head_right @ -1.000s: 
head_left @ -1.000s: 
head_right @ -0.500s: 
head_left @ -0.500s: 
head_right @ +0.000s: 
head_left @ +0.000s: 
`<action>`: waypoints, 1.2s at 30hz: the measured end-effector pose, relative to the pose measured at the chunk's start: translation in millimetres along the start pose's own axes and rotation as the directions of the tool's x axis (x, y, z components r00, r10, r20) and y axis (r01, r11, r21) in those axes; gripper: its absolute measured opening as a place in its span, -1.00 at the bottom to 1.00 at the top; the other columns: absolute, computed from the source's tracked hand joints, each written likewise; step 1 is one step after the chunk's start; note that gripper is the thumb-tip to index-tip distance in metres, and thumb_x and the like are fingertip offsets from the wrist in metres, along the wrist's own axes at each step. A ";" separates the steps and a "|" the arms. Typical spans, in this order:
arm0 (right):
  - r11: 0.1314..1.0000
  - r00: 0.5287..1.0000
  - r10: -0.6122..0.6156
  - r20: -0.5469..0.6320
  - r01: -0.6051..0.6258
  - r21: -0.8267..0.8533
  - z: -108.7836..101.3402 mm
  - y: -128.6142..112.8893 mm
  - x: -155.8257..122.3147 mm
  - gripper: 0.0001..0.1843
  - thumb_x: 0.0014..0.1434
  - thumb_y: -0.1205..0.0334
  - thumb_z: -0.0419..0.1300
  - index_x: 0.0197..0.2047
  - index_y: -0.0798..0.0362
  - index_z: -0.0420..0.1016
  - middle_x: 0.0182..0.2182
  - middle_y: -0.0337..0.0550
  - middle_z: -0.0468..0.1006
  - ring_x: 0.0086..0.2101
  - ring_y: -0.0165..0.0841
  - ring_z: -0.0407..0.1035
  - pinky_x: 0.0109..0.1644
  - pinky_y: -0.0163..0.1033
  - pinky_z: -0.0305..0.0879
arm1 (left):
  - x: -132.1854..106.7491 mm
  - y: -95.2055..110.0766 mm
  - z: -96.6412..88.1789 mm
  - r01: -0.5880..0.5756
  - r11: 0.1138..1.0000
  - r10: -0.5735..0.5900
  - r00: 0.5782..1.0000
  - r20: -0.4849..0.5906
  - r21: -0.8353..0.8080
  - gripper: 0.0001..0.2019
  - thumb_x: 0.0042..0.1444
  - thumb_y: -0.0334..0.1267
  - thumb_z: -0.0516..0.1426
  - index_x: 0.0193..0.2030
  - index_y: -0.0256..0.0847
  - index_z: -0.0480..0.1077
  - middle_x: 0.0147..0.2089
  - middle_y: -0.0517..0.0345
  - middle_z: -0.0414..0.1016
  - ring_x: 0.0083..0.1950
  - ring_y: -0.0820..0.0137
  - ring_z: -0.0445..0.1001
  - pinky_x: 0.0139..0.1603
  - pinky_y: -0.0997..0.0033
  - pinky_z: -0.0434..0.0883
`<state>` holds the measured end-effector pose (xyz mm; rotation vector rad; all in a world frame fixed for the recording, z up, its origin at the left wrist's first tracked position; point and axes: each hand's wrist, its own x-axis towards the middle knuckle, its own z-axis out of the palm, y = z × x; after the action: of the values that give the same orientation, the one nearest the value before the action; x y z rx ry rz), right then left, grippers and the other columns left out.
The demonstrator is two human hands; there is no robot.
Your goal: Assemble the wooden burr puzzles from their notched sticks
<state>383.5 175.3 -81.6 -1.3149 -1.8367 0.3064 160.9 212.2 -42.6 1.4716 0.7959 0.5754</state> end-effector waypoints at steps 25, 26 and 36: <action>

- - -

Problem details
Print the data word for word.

Output of the task
head_right @ -1.000s: 
head_left @ -1.000s: 
head_right @ -0.500s: 
head_left @ -0.500s: 
head_right @ +0.000s: 
head_left @ +0.000s: 
`<action>`: waypoints, 1.2s at 30hz: the measured end-effector pose, relative to the pose measured at the chunk's start: translation in millimetres along the start pose's own axes and rotation as the directions of the tool's x axis (x, y, z components r00, r10, r20) and y axis (r01, r11, r21) in those axes; gripper: its absolute measured opening as a place in its span, -1.00 at the bottom to 1.00 at the top; the other columns: absolute, computed from the source's tracked hand joints, each written likewise; step 1 is one step after the chunk's start; note that gripper is the thumb-tip to index-tip distance in metres, and thumb_x and the like are fingertip offsets from the wrist in metres, along the wrist's own axes at each step. A ";" separates the steps and a "|" the arms. Typical spans, in this order:
arm0 (right):
  - r11: 0.1314..1.0000
  - r00: 0.5287..1.0000
  - r10: -0.6122..0.6156
  - r20: -0.5469..0.6320
  - r01: -0.6051..0.6258
  - r21: -0.8267..0.8533
  - z: -108.7836..101.3402 mm
  - y: -128.6142..112.8893 mm
  - x: -155.8257..122.3147 mm
  - gripper: 0.0001..0.1843
  - thumb_x: 0.0014..0.1434
  - thumb_y: -0.1205..0.0334
  - thumb_z: -0.0419..0.1300
  - index_x: 0.0197..0.2047
  - index_y: -0.0798..0.0362
  - index_z: -0.0420..0.1016
  - middle_x: 0.0182..0.2182
  - middle_y: -0.0337..0.0550
  - middle_z: -0.0468..0.1006
  - ring_x: 0.0086..0.2101
  - ring_y: -0.0165..0.0841
  - ring_z: -0.0407..0.1035
  - pinky_x: 0.0109..0.1644
  - pinky_y: -0.0163..0.1033
  - pinky_z: -0.0305..0.0879
arm1 (left):
  - x: -132.1854..106.7491 mm
  - y: -95.2055..110.0766 mm
  - z: -96.6412..88.1789 mm
  - r01: -0.5880..0.5756
  - r11: 0.1138..1.0000
  - r10: -0.5735..0.5900
  - r00: 0.5782..1.0000
  - r20: -0.4849..0.5906
  - r21: -0.8353..0.8080
  - gripper: 0.0001..0.2019
  - thumb_x: 0.0042..0.1444
  - thumb_y: -0.0334..0.1267
  - thumb_z: -0.0516..0.1426
  - index_x: 0.0193..0.2030
  - index_y: -0.0256..0.0847
  - index_z: -0.0480..0.1077
  - middle_x: 0.0147..0.2089
  - middle_y: -0.0517..0.0345
  - middle_z: -0.0414..0.1016
  - ring_x: 0.0083..0.1950
  - ring_y: -0.0820..0.0137
  - ring_z: -0.0445..0.1001
  - pinky_x: 0.0139..0.1603
  - pinky_y: -0.0997..0.0033
  - pinky_z: -0.0434..0.0883
`<state>` holds the measured end-effector pose (xyz mm; rotation vector rad; all in a world frame fixed for the recording, z up, its origin at the left wrist's first tracked position; point and axes: each hand's wrist, its own x-axis towards the middle knuckle, its own z-axis out of the palm, y = z × x; after the action: of the values that give the same orientation, the one nearest the value before the action; x y z rx ry rz), right then left, grippers and the other columns left out.
The demonstrator is two human hands; there is no robot.
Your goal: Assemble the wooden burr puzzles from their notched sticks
<state>383.5 175.3 -81.6 -1.3149 -1.8367 0.3064 160.9 212.2 -42.6 1.4716 0.7959 0.5754</state> end-effector waypoints at steps 25, 26 and 36: <action>

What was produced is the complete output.